I hope I am not deceiving myself, but it is difficult to know. As Aristotle pointed out, "as a person is, so does he see". Our character, the moral identity we have established as a result of the moral choices that we have made, is a fundamental epistemic condition that either permits us to see what would otherwise be overlooked or prevents us from seeing what we otherwise would have seen. More importantly, it is even more difficult to know if others are deceiving themselves in a way that they are responsible for. I've had arguments with colleagues over the years, and I know that some of them have simply turned their heads away from the evidence that undercuts a claim they've been making for years. I have witnessed this, and it is perhaps understandable in that so much has been emotionally invested in the positions they have taken; giving them up would be painful indeed; one would have to admit to having been wrong all these years, and some people will simply not entertain that possibility.

But can I say that they are responsible for their ignorance? That it is vincible ignorance? Not with certainty. How can I when I don't even know with certainty whether I am deceiving myself with regard to certain positions I hold on to. I know I continue to study and am learning new things all the time, and after exploring a brand new area of which I know virtually nothing about, I will have exhilarating moments when I realize I really do know nothing at all. Perhaps this is a good sign. It is nevertheless very difficult to know whether or not at some level, I am the victim of my own self - deception; there are hidden layers in our own psychology that we are not always ready to see at the moment. Sometimes years later we are ready to see something, and then we realize that we took a wrong turn. There is, however, too much we need to know that is forever outside the purview of our minds to be able to determine a person's responsibility for what they don't know. Like a probability distribution, all we can say is that self - deception is a real possibility, that it is widespread, that people are generally overly credulous and not critical enough, readily believing what is popular, and that many are uncomfortable with the awareness of their limitations, but precisely who we are talking about cannot be determined.

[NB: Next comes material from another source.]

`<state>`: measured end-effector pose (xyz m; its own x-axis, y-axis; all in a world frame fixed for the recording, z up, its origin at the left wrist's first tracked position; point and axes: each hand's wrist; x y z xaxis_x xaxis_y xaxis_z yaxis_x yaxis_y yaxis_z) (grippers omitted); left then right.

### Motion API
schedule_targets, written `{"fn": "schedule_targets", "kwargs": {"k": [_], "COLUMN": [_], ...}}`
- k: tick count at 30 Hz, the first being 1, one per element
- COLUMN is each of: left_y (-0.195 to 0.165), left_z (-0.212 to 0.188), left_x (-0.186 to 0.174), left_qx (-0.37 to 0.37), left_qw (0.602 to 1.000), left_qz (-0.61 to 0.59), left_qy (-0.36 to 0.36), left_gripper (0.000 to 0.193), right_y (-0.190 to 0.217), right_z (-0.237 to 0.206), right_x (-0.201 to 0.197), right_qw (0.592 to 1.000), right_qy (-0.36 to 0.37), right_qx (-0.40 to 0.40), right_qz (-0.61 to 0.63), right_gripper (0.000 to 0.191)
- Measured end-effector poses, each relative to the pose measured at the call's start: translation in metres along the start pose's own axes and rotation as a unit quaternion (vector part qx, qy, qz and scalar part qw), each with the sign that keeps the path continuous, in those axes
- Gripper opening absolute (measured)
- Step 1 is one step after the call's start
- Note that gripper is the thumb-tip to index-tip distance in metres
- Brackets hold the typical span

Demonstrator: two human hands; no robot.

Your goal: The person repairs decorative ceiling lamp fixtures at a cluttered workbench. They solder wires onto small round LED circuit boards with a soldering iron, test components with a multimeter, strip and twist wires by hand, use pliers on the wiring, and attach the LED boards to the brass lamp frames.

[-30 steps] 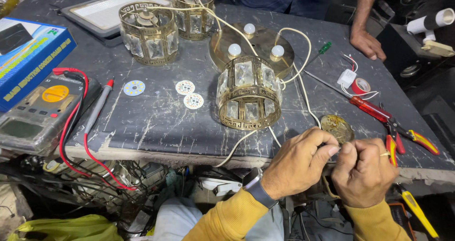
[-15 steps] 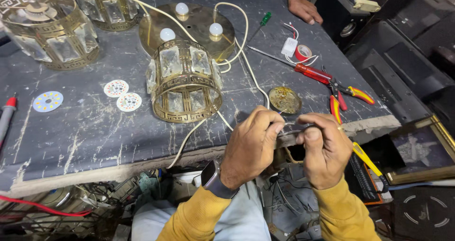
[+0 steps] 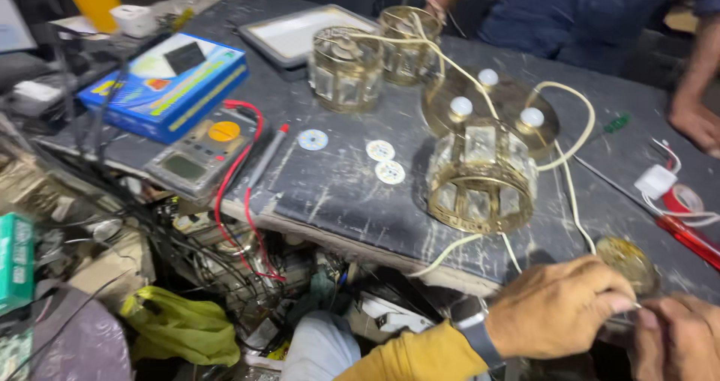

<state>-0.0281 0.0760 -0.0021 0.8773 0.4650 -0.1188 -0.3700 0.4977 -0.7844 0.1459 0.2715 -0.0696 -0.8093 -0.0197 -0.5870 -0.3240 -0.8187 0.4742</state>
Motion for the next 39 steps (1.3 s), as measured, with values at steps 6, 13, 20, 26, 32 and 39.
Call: {"fn": "schedule_targets", "kwargs": {"k": [6, 13, 20, 26, 32, 39], "left_y": [-0.004, 0.0, 0.003, -0.013, -0.044, 0.016], "left_z": [0.002, -0.01, -0.024, -0.06, -0.121, -0.275], "left_x": [-0.008, 0.003, 0.009, -0.003, -0.041, -0.153], "left_qx": [-0.042, 0.037, 0.122, 0.101, 0.064, -0.132], "left_qw": [0.998, 0.999, 0.982, 0.982, 0.973, 0.9], "left_qz": [-0.032, 0.017, 0.136, 0.157, 0.193, 0.371], "left_qy": [0.042, -0.031, -0.044, 0.0, -0.106, -0.188], "left_gripper": [0.019, 0.007, 0.015, 0.034, 0.036, 0.022], "right_y": [-0.144, -0.041, 0.105, 0.102, 0.062, 0.053], "right_z": [0.032, 0.002, -0.072, -0.105, -0.185, -0.275], "right_x": [0.017, 0.013, -0.028, -0.03, -0.005, 0.078], "right_qw": [0.838, 0.897, 0.775, 0.809, 0.861, 0.933], "right_qy": [0.077, -0.044, -0.009, -0.007, 0.008, 0.23], "right_qx": [0.491, 0.317, 0.331, 0.308, 0.378, 0.246], "right_qz": [0.225, 0.306, 0.538, 0.5, 0.341, 0.124], "right_gripper": [0.033, 0.035, 0.035, 0.064, 0.055, 0.027]}}
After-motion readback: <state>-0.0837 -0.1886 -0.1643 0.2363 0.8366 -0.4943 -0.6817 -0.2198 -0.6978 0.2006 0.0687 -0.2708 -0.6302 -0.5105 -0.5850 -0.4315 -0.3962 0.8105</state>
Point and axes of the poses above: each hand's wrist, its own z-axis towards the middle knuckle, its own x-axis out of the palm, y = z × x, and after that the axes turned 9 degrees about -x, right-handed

I am convinced we need to foster a new attitude towards failure. Consider that the history of science is a history of errors, a history of failed hypotheses and inadequate models. It is, in short, the history of failure. And yet consider how much better our lives are as a result of the progress of science; think of this in the area of medicine and health care, communications technology and engineering. The scientific method is messy, time consuming, frustrating; it's laborious, and yet the fruits of the methodology would not be ours unless some people in this world were willing to face these and their own limitations. Similarly, a necessary condition for human progress is precisely this willingness to ask new questions about new things and old things, about things we've believed for years and things we have refused to believe. We might just discover that our opponents in debate are not the monsters we had imagined them to be, which at the very least might make this world a more pleasant place to live in. But most importantly, our own individual lives are very much like the history of science; a series of failures, and for the vast majority of the time we have been walking in the dark; but that series of failures remains the very means of success. If this is a difficult thought, we can take consolation in the last words of Jesus from the cross: "Father, forgive them, for they know not what they do".